Data extracted from a collection:
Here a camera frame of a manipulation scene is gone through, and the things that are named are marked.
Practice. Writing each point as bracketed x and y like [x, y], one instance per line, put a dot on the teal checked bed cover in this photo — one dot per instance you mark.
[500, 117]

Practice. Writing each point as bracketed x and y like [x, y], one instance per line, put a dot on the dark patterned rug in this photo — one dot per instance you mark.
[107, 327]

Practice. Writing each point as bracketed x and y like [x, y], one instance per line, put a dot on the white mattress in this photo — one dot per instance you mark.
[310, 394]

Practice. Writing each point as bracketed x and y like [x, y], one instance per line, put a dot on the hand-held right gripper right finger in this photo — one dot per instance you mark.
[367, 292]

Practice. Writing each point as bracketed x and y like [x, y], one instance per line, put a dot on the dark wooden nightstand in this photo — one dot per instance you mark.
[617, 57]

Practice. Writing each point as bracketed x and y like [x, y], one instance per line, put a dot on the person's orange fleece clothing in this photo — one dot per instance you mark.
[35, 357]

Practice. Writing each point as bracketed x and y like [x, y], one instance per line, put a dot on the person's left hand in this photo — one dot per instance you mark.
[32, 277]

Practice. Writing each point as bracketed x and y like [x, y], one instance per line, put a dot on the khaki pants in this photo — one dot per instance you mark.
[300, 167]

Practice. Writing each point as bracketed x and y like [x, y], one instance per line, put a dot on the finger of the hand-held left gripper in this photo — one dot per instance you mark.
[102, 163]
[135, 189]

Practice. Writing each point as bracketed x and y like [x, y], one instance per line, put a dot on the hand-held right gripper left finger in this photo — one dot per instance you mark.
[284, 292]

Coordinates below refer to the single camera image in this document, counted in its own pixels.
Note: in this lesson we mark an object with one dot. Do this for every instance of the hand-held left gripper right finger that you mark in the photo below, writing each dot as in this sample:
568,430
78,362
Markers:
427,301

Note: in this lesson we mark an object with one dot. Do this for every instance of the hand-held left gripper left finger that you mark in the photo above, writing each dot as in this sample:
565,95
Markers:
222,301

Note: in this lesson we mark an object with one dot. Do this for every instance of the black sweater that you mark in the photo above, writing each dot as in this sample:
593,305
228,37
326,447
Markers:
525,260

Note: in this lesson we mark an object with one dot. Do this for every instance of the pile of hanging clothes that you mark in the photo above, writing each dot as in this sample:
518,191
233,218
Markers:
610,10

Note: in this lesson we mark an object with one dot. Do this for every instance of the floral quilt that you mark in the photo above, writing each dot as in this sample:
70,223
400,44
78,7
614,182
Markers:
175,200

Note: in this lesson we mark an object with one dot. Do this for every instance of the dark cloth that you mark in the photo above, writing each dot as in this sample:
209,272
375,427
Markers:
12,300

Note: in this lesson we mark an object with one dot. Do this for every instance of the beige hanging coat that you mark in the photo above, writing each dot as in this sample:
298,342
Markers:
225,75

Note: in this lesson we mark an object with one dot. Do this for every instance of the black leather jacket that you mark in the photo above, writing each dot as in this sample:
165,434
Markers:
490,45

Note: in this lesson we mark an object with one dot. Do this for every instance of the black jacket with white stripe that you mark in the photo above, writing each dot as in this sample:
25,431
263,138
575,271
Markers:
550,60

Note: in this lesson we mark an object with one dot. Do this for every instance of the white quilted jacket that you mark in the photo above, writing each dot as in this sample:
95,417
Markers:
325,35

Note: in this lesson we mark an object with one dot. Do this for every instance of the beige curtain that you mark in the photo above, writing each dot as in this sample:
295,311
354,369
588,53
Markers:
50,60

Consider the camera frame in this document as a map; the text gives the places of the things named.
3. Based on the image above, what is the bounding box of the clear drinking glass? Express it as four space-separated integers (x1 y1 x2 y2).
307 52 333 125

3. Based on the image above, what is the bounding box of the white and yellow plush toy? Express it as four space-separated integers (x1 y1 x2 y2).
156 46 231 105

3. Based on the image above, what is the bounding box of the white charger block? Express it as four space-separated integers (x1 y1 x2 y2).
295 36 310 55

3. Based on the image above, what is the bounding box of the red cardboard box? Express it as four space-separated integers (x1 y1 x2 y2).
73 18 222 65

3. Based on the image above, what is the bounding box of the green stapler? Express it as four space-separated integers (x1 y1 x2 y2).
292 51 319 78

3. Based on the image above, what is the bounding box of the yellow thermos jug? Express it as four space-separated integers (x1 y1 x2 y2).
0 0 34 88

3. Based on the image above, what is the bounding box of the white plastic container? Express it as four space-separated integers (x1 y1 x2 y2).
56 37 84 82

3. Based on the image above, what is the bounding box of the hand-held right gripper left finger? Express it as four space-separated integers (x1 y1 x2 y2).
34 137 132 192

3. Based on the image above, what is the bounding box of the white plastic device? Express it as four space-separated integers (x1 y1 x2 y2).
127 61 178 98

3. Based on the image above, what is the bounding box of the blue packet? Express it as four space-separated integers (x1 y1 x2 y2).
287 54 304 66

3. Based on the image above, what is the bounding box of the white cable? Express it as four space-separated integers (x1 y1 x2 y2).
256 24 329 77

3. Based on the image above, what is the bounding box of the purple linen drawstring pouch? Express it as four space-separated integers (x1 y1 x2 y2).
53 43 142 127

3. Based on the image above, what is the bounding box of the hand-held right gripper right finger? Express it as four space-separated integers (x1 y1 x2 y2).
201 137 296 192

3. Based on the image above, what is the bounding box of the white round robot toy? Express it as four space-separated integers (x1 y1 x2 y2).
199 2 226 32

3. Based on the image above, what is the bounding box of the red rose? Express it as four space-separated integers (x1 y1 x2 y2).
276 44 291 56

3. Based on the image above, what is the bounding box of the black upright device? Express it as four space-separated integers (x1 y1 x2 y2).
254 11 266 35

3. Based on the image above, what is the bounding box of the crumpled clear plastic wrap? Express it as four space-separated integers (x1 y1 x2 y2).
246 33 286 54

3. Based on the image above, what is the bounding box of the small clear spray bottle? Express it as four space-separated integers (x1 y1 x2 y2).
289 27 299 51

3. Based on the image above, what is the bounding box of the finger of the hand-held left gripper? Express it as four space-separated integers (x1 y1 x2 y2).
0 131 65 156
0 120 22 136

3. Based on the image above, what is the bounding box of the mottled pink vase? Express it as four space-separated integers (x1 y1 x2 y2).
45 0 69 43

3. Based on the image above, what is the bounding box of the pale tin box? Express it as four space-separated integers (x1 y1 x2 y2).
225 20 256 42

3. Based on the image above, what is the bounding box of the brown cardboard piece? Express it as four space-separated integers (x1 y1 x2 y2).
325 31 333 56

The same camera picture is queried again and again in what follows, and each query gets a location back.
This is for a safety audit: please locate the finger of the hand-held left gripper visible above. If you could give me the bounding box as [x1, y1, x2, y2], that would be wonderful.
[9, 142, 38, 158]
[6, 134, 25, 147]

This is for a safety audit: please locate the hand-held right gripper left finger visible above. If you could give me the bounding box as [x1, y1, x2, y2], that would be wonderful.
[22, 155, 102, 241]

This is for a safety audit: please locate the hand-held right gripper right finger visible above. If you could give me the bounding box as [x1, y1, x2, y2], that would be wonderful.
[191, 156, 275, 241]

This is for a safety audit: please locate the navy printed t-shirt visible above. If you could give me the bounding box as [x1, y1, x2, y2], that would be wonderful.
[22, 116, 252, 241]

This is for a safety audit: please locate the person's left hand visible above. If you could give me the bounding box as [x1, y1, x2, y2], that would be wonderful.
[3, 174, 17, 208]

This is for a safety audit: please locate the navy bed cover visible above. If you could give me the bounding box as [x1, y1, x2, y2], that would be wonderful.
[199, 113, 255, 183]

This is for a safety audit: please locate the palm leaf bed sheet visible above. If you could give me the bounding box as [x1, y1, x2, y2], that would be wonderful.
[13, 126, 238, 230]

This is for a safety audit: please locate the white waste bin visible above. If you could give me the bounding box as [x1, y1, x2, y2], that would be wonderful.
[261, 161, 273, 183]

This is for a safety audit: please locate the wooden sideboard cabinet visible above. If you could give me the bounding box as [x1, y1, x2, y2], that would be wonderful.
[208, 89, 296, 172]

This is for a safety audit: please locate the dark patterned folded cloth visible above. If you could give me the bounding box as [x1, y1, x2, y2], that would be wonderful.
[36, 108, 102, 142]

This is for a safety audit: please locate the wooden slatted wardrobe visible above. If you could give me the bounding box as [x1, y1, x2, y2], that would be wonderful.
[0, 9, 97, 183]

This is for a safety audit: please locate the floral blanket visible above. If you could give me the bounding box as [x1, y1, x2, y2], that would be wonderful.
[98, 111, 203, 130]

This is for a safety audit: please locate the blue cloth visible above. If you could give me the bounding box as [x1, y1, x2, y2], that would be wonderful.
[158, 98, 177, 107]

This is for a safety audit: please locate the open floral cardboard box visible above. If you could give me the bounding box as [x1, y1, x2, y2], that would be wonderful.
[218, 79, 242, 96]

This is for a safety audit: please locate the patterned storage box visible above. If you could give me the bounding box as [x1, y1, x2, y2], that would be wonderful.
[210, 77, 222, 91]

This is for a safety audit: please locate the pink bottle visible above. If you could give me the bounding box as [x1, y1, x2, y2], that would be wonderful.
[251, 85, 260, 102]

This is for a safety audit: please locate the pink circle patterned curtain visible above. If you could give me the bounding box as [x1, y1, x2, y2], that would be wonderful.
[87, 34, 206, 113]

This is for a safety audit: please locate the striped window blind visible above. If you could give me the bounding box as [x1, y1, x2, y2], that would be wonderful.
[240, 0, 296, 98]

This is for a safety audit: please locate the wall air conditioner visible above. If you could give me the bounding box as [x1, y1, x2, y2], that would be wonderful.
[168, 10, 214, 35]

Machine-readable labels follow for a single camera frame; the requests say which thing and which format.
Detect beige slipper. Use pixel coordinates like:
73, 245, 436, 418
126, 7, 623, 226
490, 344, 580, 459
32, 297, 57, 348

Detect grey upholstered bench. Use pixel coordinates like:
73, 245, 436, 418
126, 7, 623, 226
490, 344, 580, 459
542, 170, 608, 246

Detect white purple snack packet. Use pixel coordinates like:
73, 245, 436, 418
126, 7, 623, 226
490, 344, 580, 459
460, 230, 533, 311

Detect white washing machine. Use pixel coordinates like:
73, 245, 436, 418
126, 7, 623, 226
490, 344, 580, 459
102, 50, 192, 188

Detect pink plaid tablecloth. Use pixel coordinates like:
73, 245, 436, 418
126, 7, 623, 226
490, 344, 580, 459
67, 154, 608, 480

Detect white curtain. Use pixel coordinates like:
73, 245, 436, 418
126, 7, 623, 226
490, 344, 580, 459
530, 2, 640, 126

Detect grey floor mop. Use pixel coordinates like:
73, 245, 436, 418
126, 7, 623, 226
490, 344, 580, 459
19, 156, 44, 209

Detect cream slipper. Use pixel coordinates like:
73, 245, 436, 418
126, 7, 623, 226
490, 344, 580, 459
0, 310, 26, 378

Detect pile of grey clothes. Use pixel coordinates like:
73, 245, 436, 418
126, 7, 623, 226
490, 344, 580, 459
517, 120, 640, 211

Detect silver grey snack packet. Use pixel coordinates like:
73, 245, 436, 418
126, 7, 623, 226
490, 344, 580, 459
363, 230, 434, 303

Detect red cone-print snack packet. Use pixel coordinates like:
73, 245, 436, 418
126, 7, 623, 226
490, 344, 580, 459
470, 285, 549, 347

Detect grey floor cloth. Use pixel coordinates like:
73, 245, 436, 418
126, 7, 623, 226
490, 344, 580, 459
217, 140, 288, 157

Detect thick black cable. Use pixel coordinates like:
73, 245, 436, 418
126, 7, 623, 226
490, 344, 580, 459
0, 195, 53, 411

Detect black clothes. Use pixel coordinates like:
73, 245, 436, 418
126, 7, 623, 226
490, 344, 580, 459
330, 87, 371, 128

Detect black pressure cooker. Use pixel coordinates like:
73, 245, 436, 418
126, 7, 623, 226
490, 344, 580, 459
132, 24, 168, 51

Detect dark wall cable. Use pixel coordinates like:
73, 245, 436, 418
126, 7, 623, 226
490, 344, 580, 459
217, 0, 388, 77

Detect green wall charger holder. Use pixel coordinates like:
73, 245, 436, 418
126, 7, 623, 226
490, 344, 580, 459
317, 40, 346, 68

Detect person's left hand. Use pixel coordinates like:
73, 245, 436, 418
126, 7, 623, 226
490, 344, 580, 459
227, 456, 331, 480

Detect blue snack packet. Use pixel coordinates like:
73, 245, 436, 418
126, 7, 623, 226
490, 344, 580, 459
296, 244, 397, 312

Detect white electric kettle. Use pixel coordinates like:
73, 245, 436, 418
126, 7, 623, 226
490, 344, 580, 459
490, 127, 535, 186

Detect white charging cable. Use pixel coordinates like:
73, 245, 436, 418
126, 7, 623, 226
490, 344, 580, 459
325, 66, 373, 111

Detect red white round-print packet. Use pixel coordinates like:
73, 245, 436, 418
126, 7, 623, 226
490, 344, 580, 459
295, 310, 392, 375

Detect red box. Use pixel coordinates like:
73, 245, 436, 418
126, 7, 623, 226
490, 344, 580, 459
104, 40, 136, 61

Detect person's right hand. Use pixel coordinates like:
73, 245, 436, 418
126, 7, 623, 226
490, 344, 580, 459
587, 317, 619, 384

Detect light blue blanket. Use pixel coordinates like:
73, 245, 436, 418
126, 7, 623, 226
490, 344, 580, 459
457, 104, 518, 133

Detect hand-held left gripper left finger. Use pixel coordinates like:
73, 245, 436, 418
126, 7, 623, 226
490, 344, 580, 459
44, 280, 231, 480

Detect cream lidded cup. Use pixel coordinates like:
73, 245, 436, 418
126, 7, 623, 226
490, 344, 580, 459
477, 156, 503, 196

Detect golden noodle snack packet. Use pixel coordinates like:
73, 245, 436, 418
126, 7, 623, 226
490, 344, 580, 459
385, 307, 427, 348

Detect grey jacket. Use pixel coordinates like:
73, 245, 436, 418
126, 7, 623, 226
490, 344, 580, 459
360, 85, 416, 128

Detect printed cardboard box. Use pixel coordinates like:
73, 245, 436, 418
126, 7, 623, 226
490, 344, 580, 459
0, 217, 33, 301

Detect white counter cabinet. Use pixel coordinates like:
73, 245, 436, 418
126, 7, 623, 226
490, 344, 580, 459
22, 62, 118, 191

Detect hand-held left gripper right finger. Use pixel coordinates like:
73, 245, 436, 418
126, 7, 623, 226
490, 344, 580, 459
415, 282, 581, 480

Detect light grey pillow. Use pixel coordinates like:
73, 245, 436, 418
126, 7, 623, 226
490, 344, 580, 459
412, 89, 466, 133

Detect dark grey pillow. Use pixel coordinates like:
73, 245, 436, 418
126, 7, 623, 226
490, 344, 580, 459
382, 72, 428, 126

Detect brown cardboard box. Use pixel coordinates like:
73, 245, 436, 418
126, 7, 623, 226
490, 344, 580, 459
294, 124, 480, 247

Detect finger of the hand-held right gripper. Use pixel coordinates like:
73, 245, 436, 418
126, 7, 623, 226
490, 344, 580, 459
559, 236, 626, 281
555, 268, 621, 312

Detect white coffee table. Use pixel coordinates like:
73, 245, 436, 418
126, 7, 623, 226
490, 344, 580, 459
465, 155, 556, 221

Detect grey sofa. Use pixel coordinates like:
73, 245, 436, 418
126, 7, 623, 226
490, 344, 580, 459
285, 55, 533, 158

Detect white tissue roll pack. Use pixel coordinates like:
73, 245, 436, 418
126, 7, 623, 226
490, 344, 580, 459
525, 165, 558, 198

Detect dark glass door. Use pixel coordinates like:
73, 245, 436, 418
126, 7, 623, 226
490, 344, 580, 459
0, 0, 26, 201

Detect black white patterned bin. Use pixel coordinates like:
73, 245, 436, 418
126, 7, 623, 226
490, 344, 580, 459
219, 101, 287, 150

To do =
Scan the entries above. Copy each line that has the string "document".

Written answer =
Coordinates below refer to the single camera image in this document, counted in its own pixels.
Consider the camera frame in this document as a map; the text gives the places of the things named.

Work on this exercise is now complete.